16日夜、マンガ家を中心にマンガにおける「画力」の話題が盛り上がりを見せた。
きっかけとなったのは、普段からデビュー前の投稿作家らに向けてのアドバイスやマンガ論を展開していることで知られる、別冊少年マガジン公式アカウントの“班長”氏による一連のつぶやき。持ち込みなどを行ってもなかなか賞を取ったり担当がついたりするところまでたどり着けず悩んでいるデビュー前の新人に対して、「(デビュー前の新人作家が)賞に入らない理由の9割は「画力」です」という見解を示した。
「画力があるのに、担当すらつかない、賞にもまったく入らないということはありません」といったつぶやきが続くため、「マンガにおいてもっとも重要なの要素が画力」という主張と受け止めたユーザーも多かったようで、TLからはさまざまな反応や反論が寄せられていた。
これに対し、班長氏は今回の話があくまで「新人作家さんオンリーに向けた話」と再度説明。「漫画の面白さは画力が大部分をしめる」ということでも「少年漫画は画力を重視している」ということでもなく、「新人作家さんは、自身が思っているよりも画力が足りない」という意味であるとコメントしている。
班長氏が取り上げているのは、“新人賞に送られてくる(そして賞に入らず落とされる)多くの原稿”の話だが、こうした原稿は読者の目に触れることがないため、実際にどのような絵の作品について「画力不足」と指摘しているのかが、一般読者、マンガ家志望者などには理解しにくかったことが誤解を生んだ部分もありそうだ。班長氏は「皆さんが目にしている作品の中でも、読者さんが一番へただと思っている絵」が「月」だとした場合に、今回話題にあげたような新人賞への応募作の多くは「今はまだスッポンの子たち」であり、そうした作家らが「プロジェクトXとしか思えないくらい、僕たちに感動を与えてくれたりする」ようになるのを数多く見てきたと付け加えている。

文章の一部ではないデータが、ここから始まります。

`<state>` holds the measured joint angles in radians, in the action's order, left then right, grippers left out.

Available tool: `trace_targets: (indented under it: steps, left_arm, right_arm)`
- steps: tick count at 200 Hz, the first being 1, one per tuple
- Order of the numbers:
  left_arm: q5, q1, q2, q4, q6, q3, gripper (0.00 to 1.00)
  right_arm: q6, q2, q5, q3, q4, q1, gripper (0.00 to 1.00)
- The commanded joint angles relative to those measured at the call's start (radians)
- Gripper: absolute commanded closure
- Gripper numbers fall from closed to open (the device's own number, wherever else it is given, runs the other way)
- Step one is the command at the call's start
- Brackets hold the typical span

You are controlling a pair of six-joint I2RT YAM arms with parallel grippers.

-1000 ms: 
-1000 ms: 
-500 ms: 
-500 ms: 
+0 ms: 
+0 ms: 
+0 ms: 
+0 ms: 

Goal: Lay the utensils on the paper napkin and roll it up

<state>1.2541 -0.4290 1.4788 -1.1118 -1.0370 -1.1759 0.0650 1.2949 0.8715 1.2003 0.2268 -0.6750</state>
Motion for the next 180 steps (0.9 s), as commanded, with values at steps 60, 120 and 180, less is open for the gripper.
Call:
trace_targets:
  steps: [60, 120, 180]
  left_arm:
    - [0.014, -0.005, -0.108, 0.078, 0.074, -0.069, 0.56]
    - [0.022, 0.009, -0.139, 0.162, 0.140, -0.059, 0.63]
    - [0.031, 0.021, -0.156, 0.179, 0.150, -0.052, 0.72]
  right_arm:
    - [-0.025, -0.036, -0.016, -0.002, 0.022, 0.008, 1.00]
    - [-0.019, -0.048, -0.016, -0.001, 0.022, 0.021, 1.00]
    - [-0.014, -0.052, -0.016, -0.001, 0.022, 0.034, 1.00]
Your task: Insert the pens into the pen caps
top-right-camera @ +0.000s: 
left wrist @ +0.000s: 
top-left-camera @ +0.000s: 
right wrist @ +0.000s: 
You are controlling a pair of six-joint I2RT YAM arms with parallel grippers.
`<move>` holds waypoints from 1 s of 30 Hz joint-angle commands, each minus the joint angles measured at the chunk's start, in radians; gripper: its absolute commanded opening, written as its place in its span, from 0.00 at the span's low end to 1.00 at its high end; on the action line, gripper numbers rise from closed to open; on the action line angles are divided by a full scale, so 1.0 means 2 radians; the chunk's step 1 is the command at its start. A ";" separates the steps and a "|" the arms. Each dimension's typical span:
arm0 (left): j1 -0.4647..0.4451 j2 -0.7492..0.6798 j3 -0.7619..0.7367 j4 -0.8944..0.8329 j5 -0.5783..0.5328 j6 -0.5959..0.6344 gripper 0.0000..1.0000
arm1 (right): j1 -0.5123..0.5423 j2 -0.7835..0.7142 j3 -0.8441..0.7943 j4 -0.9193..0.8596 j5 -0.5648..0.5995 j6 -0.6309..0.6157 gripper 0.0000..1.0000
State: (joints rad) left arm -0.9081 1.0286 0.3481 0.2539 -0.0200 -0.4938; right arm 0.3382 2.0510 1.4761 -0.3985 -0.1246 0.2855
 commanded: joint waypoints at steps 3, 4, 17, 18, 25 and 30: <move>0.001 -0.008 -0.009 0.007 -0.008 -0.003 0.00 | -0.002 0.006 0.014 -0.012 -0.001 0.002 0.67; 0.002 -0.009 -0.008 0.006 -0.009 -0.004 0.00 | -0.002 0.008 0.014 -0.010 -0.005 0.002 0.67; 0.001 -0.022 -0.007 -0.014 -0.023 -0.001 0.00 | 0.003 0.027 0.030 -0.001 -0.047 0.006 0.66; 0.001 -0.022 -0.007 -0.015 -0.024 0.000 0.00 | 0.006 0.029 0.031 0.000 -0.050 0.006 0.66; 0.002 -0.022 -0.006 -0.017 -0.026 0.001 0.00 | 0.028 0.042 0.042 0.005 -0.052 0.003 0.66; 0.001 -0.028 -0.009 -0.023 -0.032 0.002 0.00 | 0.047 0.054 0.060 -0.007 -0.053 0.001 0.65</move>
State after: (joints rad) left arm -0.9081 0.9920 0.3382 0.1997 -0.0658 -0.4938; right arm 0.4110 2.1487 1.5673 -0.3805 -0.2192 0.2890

この話題は、プロのマンガ家らにも波及。「画力」とは何なのかについて、多くの作家が言及している。
ゆうきまさみ氏は、松田未来氏の「「画力」って言葉がすごい曖昧」「僕は説得力だと思ってるんですけどね」というつぶやきを受け、「「説得力」と言うとすごく大層なことに思えるかもしれませんが、要はキャラクターが「いつどこにいて何を思って何をしているのか」が明解であるということ。漫画で求められる「画力」というのはそこからスタートなんだと思います」とコメント。別マガ・班長氏もこの発言を引用して、「全く、その通りだと思います」と語っている。
「34歳無職さん」などの作品があるいけだたかし氏は「漫画描いてると「ここに入れなきゃいけない絵」を描かないといけなくなるのでそれを描けるようになって下さいねって話だろうな」と語り、「んで「画力ない人」ってその入れなきゃいけない絵が見えてないので読みにくい」と指摘している。同じように、イシデ電氏は「漫画の絵なんて、何描いてあるかがわかればいいんだよ、と思う」とした上で、「何が描かれているのか、ちゃんと伝わるように描く難しさに苦しむわけなんだけど」と、表現したいことを絵にすることの難しさを語っている。こうした一連のつぶやきは、いわゆる美麗な絵を描けるという意味での「画力」というよりも、表現を的確に絵にする能力としての「画力」についての話といえるだろう。
このほか、別冊少年マガジンで「スライムさんと勇者研究部」を連載中の我孫子祐氏は、かつて持ち込みにいった際に画力にダメ出しされ「もう2度とこの編集部に持ち込み行くか!とか思ったことありますね」と明かしている。「今思えば、自分の漫画の話とかキャラとかにはものすごい自信があって、面白さに画力なんて関係ないじゃん!って思ってたからで」と分析し、「今の自分から見たら全てにおいてダメダメな漫画なんで、そんなこと考えてうぬぼれてたことに顔から火がでそうになります」「画力のせいにしていろんな壁から逃げてたのは自分のほうだったんですよね」と当時を振り返っている。